[RFC] Reindex-from-Snapshot (RFS) #1

chelma · 2024-03-08T15:33:33Z

What/Why

In this RFC we propose to develop new, standardized tooling that will enable OpenSearch users to more easily move data between platforms and versions. The phrase we’ve been using to describe this approach so far is Reindex-from-Snapshot (RFS). At a high level, the idea is to take a snapshot of the source cluster, pull the source docs directly from the snapshot, and re-ingest them on the target using its REST API. This would add an additional option to the mix of traditional snapshot/restore and using the reindex REST API on the source cluster. It is hoped that this approach will combine many of the best aspects of the two existing methods of data movement while avoiding some of their drawbacks.

What users have asked for this feature?

Many users need to maintain a full copy of historical data in their ES/OS cluster (e.g. the “Search” use-case). For these users, moving to a new cluster entails moving that data, ideally with as little effort and as little impact on the source cluster as possible. Improving the experience for this process will enable users to upgrade their cluster versions more easily and move to new platforms more easily.

What problem are you trying to solve?

When moving historical data from a source cluster to a target cluster, there are two broad aspects that need to be considered: (1) moving the data to the target efficiently and (2) ensuring the moved data is usable on the target. (2) is especially important when the target cluster’s ES/OS major version does not match the source cluster. The two existing data movement solutions both have tradeoffs with regards to these aspects, which we will briefly explore below.

The goal of this proposal is to have a data movement solution that is both efficient and able to ensure the data is usable on the target, even if the target is beyond the Lucene backwards compatibility limit.

Existing Solution: Snapshot/Restore

Snapshot/Restore makes a copy of the source cluster at the filesystem level and packs the copy into format that can be more easily stored where the user desires (on disk, in network storage, in the cloud, etc).
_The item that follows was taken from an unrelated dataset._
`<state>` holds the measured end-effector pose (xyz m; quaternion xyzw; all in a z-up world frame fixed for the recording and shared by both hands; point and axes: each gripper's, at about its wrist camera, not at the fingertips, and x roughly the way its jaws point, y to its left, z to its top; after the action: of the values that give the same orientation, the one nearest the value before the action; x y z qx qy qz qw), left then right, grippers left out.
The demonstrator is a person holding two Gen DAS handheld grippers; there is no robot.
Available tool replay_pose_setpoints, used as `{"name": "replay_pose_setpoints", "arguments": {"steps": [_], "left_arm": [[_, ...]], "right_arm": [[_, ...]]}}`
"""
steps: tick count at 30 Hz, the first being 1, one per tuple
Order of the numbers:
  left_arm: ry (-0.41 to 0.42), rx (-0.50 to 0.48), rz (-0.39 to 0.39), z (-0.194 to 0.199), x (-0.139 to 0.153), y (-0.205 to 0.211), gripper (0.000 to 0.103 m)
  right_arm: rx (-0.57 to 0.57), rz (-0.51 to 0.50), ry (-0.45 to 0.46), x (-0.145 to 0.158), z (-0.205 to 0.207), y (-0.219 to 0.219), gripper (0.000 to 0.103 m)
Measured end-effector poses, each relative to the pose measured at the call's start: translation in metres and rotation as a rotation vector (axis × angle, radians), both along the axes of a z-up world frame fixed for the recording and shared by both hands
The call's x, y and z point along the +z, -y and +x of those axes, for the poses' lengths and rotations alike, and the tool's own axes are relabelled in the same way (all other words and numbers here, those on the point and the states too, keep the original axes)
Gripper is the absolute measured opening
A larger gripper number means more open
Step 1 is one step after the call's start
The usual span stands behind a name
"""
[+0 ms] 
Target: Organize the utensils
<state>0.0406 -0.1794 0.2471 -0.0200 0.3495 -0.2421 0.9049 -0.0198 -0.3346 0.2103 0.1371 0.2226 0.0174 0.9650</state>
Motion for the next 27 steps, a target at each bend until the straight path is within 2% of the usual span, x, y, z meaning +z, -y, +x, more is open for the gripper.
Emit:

When the user wants to restore the copy, the target cluster has its nodes retrieve the portions of the snapshot relevant to them, unpack them locally, and load them via Lucene. The data in the snapshot is not re-ingested by ES/OS.

Snapshot/Restore is better at moving the data efficiently. It reduces strain on the source cluster by avoiding the cost of pulling all historical data through the REST API and enables the target cluster to stand up without having to re-ingest the historical data through its REST API. As a side benefit, it also enables users to rehydrate a cluster from a backup in cold storage. However, it is not an option if the major version of the target is no more than a single increment from the source (a limitation driven by Lucene backwards compatibility, see [1]). Additionally, once data has been moved to a newer major version using Snapshot/Restore (e.g. from v1.X to v2.X), it must be reindexed before it can be moved an even newer major version (e.g. from v2.X to v3.X); this is also due to Lucene backwards compatibility.

Existing Solution: Reindex REST API

The Reindex REST API allows users to set up an operation on the source cluster that will cause it to send all documents in the specified indices to a target cluster for re-ingestion. Some versions of ES/OS support the option of parallelizing this process within a given index using sliced scrolls [2]. This process operates at the application layer on both the source and target clusters.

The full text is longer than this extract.